Our attitude towards sex and birth control has got to change, and hopefully Sister can be a part of that change. I'm waiting for my Daysy to arrive, and I'm so excited about becoming naturally in tune with my body for the first time in my life. I would like to point out that coming off the pill hasn't been super easy. My teenage skin has crept back up on my now mid twenties face, as well as my back and chest. It's not ideal, but hopefully it'll smooth out the longer I'm hormone free. It might sound like a small thing, but when it had such an impact on my self esteem in the past, it's weird how those insecurities come flooding back. Condoms are also expensive (just keeping it real) and I've found people's reaction to 'going back' to using condoms with my long term boyfriend kind of surprising. I've never perceived it as a step back, but a step forward to a more equal relationship. It hasn't comprised our sex life, and I'm grateful that he was so open to the change.

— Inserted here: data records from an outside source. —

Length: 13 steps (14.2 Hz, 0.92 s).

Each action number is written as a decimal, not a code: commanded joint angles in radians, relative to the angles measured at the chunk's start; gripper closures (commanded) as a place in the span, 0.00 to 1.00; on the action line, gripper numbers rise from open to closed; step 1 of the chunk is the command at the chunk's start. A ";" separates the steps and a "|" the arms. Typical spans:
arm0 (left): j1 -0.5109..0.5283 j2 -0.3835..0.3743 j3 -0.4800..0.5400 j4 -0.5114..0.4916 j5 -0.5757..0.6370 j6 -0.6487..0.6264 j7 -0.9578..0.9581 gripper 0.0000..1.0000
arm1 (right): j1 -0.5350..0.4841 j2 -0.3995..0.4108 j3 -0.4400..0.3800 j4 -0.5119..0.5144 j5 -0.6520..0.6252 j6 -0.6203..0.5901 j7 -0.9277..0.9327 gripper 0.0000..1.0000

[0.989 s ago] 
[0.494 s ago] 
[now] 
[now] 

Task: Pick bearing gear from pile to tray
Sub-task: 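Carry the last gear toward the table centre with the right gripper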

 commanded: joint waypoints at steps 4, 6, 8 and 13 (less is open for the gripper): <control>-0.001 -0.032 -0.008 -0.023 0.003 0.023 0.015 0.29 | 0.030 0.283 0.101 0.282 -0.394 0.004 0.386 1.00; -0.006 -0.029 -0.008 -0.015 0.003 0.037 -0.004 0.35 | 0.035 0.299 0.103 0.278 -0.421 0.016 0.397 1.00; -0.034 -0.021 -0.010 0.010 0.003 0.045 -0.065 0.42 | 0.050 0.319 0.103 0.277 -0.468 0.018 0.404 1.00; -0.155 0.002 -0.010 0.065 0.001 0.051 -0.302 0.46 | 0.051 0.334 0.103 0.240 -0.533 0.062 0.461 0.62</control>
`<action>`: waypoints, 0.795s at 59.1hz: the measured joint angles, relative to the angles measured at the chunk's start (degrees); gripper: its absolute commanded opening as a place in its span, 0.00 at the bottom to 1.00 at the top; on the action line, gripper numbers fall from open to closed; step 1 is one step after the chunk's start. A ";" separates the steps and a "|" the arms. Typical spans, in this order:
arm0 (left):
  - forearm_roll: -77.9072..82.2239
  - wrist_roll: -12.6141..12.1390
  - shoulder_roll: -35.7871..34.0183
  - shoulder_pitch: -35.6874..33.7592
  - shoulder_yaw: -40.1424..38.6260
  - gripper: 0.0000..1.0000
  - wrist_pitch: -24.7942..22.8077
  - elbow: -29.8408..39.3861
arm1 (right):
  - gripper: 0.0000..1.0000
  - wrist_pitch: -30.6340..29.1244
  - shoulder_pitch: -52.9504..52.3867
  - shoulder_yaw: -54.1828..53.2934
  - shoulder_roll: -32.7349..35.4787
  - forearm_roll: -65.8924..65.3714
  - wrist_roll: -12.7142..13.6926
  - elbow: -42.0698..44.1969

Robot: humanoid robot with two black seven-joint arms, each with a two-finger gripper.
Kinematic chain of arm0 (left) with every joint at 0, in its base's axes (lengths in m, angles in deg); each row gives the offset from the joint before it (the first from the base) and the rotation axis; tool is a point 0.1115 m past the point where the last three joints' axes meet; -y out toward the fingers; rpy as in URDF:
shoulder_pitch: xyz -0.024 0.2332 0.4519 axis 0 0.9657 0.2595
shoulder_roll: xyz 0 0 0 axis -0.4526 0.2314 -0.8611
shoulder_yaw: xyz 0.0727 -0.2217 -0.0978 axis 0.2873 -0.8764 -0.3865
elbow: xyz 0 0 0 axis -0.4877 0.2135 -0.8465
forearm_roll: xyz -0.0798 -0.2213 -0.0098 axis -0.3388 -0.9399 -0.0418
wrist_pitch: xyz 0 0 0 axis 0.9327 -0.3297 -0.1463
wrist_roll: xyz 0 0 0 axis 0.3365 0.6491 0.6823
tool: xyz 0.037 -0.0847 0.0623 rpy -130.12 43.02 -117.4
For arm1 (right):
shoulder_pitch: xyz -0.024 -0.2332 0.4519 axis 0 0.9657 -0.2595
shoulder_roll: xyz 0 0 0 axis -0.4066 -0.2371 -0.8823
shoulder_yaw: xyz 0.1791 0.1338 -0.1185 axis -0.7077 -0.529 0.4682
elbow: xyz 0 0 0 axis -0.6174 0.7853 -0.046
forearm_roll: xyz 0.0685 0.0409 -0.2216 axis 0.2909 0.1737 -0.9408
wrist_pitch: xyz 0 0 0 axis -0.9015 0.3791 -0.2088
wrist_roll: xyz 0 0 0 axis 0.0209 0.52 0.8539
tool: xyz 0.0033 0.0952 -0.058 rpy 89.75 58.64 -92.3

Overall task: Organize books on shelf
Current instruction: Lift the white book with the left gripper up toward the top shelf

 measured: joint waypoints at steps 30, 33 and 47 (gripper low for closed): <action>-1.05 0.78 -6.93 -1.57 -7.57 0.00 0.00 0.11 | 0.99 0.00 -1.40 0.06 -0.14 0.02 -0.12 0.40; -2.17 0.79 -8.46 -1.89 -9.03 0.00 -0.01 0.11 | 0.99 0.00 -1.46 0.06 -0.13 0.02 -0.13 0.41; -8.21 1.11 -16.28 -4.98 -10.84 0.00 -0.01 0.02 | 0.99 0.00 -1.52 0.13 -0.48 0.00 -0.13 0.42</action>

I'm not trying to tell people what to do, I simply want to open the floor for discussion about birth control. I'd love for other people to share their stories, and their experiences, negative or positive, because it's something that every woman and man can learn from. By educating yourself about your choices, your body and your options, you're ultimately on your way to living your best life. And isn't that what we all want TBH?